Waste Heat to Power Applications
In the power generation industry, a “combined cycle” plant is a facility that uses waste heat from its initial cycle to produce additional electricity. Combined cycle technology is currently used with fossil fuel-based — as in, gas-fired or coal-fired — nuclear and geothermal power plants.
The energy transition is driving interest in operating plants with low-carbon fuels or renewables; these facilities also have the potential to benefit from WHP. Likely candidates for WHP include using the waste heat from concentrated solar energy as well as from hydrogen-fueled power plants; and decarbonising high-temperature operations, such as cement, steel and glass manufacturing, which are hard to abate.
Working Fluid Variations
There are several ways to generate power from waste heat, with the major differentiator being the type of “working fluid” within the system. Water is the most prevalent working fluid; using steam to power turbines is a well-understood, centuries-old technology. However, transforming water into steam requires very high waste-heat temperatures for energy production.
Since the temperature level of waste heat from industrial processes varies greatly, some designers adjust the working fluid to enable electricity production at a broader temperature range. Some WHP systems, for example, use a water-ammonia mix or a liquid hydrocarbon.
The use of sCO2 as a working fluid has recently emerged. This exciting innovation will increase the efficiency and operating envelope of WHP systems.

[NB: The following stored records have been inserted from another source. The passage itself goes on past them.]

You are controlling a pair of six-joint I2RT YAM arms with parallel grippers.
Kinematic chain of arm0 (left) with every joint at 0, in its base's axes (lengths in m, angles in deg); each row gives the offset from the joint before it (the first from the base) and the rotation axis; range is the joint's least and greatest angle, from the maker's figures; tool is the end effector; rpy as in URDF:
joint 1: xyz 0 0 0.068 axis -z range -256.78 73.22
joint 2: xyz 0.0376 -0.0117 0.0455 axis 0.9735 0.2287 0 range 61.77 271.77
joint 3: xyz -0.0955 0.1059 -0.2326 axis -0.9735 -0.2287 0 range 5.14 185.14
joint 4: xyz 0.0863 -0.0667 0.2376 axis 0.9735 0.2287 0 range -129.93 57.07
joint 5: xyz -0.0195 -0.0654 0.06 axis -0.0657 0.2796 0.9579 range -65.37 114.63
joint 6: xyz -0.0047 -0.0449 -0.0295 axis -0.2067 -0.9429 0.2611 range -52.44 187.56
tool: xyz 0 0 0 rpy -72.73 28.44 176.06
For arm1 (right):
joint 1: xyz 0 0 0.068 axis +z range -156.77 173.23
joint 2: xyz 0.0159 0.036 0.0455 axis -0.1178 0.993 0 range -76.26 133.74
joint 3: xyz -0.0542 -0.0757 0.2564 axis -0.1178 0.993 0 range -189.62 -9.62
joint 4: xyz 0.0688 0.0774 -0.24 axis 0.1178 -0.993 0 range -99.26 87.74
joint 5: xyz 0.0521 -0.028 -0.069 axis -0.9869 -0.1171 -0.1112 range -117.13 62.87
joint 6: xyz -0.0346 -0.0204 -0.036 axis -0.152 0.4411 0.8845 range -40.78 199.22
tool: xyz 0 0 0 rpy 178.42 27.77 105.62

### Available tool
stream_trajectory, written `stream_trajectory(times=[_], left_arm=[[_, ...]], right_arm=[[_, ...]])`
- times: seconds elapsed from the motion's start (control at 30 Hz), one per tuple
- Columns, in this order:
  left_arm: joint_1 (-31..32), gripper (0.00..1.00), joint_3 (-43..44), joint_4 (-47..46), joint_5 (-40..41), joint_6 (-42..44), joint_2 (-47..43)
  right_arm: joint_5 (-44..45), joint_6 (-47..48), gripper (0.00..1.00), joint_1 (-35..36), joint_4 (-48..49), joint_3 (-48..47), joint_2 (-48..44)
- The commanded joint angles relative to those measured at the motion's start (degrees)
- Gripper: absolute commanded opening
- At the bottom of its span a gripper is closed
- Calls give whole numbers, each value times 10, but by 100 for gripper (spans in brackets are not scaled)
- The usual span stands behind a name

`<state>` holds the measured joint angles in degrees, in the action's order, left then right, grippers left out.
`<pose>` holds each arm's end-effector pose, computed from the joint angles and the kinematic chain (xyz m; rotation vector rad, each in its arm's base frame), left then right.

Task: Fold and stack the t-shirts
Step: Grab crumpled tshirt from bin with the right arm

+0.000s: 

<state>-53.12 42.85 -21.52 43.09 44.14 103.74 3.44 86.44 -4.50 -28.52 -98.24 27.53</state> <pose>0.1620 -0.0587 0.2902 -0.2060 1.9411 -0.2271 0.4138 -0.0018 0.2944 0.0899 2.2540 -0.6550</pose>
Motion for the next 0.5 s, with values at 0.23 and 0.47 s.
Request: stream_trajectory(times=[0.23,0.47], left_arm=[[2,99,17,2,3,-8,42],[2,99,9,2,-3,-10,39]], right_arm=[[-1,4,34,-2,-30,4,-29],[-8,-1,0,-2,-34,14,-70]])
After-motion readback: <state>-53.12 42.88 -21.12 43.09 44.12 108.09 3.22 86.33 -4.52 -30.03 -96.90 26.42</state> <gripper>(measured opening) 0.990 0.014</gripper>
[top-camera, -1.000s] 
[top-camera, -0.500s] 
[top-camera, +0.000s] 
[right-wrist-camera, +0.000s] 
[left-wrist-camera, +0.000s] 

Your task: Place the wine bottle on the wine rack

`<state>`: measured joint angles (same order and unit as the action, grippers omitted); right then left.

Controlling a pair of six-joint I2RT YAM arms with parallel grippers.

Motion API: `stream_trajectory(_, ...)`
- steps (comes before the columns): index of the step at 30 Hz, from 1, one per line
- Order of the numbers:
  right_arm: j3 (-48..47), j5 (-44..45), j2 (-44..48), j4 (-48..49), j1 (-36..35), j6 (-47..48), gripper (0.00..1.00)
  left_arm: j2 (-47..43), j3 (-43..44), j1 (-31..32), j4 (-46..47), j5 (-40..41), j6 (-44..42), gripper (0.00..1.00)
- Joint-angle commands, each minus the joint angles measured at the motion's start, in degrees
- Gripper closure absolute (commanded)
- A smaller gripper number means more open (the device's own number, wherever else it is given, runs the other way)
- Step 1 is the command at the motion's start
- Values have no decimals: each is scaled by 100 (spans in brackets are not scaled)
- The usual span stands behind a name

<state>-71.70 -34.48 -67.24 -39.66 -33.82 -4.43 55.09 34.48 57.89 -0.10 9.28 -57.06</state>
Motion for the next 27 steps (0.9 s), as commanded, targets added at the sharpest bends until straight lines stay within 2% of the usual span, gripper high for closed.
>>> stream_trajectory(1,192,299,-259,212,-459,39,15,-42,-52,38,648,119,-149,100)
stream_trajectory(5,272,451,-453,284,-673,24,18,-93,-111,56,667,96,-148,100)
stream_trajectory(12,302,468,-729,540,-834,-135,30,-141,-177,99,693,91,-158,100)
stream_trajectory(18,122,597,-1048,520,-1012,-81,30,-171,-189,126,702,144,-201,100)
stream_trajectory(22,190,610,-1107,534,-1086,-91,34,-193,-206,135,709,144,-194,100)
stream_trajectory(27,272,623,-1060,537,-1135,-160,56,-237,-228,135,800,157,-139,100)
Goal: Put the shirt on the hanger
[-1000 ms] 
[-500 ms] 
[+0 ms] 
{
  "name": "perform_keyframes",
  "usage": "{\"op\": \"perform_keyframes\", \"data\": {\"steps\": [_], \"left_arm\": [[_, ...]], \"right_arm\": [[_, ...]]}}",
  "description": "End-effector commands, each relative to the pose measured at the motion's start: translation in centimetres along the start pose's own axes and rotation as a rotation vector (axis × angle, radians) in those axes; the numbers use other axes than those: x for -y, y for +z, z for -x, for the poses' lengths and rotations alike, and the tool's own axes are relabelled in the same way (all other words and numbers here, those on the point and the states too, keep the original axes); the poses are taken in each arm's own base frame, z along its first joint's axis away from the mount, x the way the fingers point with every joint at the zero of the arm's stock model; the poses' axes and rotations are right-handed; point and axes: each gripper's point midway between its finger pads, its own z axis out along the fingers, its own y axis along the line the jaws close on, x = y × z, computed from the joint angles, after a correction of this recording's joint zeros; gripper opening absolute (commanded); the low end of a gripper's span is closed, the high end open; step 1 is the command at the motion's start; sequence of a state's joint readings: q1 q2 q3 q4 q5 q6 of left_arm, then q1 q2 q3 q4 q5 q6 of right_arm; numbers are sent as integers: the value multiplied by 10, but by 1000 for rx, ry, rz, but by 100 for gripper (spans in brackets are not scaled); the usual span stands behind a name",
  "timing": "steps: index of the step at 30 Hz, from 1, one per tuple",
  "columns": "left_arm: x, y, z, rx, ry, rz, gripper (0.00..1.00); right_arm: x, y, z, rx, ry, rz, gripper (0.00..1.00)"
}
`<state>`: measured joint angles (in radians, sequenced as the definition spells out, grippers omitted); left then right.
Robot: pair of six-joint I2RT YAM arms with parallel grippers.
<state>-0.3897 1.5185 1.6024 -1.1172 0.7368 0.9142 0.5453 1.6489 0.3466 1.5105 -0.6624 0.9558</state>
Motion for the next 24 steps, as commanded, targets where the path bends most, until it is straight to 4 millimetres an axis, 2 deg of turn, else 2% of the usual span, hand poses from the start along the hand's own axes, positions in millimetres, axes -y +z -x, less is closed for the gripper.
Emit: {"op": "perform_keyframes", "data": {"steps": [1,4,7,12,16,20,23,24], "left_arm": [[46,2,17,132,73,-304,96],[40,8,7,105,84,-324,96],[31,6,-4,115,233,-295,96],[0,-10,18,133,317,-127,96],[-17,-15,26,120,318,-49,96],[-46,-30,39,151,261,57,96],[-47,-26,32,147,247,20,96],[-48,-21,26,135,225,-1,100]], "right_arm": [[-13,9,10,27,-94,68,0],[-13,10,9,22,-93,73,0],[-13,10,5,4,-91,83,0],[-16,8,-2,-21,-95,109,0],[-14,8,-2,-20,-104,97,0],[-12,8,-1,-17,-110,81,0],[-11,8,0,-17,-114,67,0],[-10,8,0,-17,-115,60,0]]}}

Waste Heat to Power Using sCO2
Using sCO2 as a working fluid helps overcome inherent waste heat challenges such as low temperatures and temperature fluctuation. When CO2 is supercritical, it is neither a gas nor a liquid — it exhibits properties of both, with low viscosity and high density. These physical characteristics boost power cycle efficiency, making sCO2 an excellent choice for converting waste heat to electricity.
Carbon dioxide attains a supercritical state at temperatures and pressures above its critical point. Relative to the critical temperature for water, which is over 700°F (371°C), the critical temperature for CO2 is low, below 90°F (32°C).
Although sCO2 is an advantageous working fluid, maintaining a constant supercritical state is challenging. Carbon dioxide's critical temperature falls within the parameters of many industrial operations. If temperatures swing one way or the other, sCO2 could transition to a gas or liquid, causing issues.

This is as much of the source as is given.